I was seventeen when it happened.

I was at the park, when I coughed out a seed of fluff fair as the cloudless sky. That was the moment I heard it, though a year too late, the song that would haunt me in my dreams, and I suspected would still haunt me, way after I was gone. Dinnertime soon saw me drop a knife through my palms, plopping into the pumpkin soup. My mother had to mop up the puddle of orange beneath the table, that had appeared at the spot right beneath the soup bowl.

The third time after I made the chandeliers in the living room escape, my mother threw out all the candles, replaced them with incandescent bulbs, and said to me that magic had no place in this city. Illusions do not fill empty baskets with bread, only bunearies. The silk streamers from your nose are no insurance for when you can no longer breathe right. Poker cards cannot unlock you from the cage of time or debt. The starly chirps, back from the dead, but the magician can never come back alive.

"Why can't you just want to be a lawyer, or a doctor? Or even a poet?"

I tried to listen to her. Tried to listen to the teachers, the classmates, the lady at the bakery, the homeless man at the subway, the neighbourhood drunk.

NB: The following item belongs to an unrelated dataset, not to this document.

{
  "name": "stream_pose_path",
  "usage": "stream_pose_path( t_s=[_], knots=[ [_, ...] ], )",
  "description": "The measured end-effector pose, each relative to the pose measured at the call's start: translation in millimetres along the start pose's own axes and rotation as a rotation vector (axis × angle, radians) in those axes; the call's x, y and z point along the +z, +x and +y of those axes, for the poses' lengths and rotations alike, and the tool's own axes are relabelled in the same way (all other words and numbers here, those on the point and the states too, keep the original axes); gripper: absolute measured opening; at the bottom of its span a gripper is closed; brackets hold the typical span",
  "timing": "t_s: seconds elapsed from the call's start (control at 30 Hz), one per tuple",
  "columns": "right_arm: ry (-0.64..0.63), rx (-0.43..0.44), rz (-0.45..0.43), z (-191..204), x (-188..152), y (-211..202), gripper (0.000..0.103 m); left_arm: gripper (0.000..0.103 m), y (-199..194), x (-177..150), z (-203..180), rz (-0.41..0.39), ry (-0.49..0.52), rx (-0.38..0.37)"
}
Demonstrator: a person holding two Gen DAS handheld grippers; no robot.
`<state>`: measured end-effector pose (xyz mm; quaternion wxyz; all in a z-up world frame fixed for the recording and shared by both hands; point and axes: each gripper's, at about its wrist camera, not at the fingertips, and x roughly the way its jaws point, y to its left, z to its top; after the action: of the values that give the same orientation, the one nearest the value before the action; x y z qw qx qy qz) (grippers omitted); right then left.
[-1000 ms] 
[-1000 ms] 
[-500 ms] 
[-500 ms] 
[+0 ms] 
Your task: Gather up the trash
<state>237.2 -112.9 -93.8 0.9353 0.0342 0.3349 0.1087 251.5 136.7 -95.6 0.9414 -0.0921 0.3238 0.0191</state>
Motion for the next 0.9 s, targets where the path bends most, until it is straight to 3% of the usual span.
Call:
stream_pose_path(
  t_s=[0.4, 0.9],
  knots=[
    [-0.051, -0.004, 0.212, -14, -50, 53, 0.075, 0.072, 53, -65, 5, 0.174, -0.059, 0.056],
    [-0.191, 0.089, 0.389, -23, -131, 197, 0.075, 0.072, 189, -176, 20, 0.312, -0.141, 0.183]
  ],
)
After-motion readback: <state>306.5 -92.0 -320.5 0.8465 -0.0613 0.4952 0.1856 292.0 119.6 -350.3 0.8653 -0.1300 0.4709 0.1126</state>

"Girls shouldn't be dabbling in witchcraft."

I tried.

But the clocks always turn themselves backward an hour. But the spoon always twists into fusilli in my hands, and the fork and butter knife always waltz around the tray. But every time I blow my snot-filled nose, the crumpled ball of sticky tissue blooms into a flower fairy, drifting away with the breeze. But each classroom field trip, feels like entering a circus world. All my tongue tastes are cotton and feather, all my ears hear is the fluttering of wings that herald snow, sun and storm. My veins can't stop itching like a swarm of scuttling wimpods, and my skin feels like a house of cards, their corners ready to break free from this flesh and take off, origami mantykes gliding towards the sky. The walls hummed constantly, like coins clinking in a spoink bank.

When nobody was around, I would tug the cotton balls out from beneath my tongue and between gums, gently caress and cajole them into clouds, and watch them sail up to the sky, white nimbus flags waving. I knew they would wait for me.

When my father finally came back home, two over years on the road, I greeted him with a floor flooded with tiny golden suns, humming metallic and bright. But the best trick was always saved for last. And for all those months of watching video clips of him, then rehearsing this performance to a mechanical fault, I smiled at my frozen-tongued father whose eyes widened, as the words loosened themselves from my mouth, swimming about, schools of finneons and lumineons fluttering in the hallways. They bathed the entire house in pastel hues of purples and blues, hovering over every wall painting and every drawer, hovering over the balustrades and the ceiling beams, words writing themselves into air.

"Welcome home, Dad."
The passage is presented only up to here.